◆ **WHAT THIS TASK INVOLVES**
Your answer should hold every line of the records below that contains the string "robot".

THE DATA START

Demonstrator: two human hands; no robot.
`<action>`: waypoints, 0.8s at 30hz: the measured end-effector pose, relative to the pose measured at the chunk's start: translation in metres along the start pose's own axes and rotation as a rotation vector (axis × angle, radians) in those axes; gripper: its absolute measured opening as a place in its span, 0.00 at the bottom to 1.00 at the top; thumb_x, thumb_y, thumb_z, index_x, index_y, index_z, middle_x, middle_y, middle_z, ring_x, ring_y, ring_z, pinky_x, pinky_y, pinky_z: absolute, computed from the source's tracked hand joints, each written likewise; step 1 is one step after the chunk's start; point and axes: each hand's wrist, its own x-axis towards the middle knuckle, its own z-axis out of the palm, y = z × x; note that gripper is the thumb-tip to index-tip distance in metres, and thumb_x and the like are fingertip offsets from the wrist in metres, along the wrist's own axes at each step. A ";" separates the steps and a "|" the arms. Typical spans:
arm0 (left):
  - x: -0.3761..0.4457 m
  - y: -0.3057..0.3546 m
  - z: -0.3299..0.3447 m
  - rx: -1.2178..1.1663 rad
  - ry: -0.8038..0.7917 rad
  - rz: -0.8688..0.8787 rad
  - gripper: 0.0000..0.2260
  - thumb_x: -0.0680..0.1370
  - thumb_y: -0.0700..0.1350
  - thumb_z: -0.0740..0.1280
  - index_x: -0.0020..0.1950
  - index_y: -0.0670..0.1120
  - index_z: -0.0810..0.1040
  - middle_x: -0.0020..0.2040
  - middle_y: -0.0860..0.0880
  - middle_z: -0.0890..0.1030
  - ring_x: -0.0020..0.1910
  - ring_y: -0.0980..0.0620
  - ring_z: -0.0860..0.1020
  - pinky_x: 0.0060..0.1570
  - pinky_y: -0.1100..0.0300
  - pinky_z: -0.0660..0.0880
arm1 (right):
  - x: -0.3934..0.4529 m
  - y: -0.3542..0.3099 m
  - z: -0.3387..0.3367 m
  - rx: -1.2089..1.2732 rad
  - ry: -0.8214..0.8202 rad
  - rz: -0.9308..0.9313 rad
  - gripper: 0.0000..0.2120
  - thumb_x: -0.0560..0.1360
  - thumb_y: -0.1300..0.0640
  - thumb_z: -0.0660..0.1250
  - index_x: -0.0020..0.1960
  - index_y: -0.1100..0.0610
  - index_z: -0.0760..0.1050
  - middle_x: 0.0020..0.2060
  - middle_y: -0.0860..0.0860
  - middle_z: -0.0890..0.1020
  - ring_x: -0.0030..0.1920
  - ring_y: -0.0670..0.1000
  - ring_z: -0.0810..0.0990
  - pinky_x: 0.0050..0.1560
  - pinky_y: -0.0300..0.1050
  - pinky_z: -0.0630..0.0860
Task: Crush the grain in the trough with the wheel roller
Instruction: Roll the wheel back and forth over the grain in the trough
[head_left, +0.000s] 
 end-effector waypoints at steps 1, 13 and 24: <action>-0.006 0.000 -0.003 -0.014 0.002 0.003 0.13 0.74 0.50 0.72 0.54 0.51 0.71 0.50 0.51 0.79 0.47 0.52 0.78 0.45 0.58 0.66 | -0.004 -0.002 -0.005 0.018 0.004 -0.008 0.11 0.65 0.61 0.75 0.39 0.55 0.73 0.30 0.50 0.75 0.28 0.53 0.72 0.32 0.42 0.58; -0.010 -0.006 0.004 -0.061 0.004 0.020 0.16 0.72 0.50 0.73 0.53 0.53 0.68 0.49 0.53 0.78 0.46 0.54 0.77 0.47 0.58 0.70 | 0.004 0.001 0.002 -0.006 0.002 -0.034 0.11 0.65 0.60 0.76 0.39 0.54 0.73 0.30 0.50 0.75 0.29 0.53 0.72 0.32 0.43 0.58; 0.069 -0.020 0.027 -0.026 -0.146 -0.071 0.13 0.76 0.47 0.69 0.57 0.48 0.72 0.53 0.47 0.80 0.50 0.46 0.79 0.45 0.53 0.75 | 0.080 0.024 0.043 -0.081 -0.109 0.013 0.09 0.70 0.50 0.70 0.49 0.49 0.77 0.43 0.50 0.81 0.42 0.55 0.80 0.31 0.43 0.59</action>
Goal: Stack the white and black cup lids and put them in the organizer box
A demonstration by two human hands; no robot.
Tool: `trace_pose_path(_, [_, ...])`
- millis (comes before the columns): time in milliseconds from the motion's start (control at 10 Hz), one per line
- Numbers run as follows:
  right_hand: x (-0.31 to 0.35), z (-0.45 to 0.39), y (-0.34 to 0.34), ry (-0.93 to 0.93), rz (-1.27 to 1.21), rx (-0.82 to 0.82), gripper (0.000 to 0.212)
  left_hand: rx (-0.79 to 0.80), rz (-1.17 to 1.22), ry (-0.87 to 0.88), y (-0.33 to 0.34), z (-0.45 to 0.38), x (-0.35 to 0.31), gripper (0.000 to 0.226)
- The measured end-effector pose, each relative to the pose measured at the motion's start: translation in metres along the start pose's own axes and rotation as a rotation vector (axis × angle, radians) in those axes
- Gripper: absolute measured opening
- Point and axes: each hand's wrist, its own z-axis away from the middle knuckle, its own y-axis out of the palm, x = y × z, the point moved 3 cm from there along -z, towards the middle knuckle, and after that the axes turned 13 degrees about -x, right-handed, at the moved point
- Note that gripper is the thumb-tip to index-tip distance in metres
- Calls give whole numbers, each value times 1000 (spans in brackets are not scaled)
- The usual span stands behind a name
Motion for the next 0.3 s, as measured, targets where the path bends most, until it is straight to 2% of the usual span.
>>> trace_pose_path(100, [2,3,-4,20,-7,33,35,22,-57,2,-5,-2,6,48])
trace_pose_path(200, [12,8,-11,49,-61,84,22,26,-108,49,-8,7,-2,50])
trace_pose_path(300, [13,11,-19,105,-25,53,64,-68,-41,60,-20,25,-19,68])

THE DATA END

◆ **EXPECTED ANSWER**
Demonstrator: two human hands; no robot.
A demonstration by two human hands; no robot.

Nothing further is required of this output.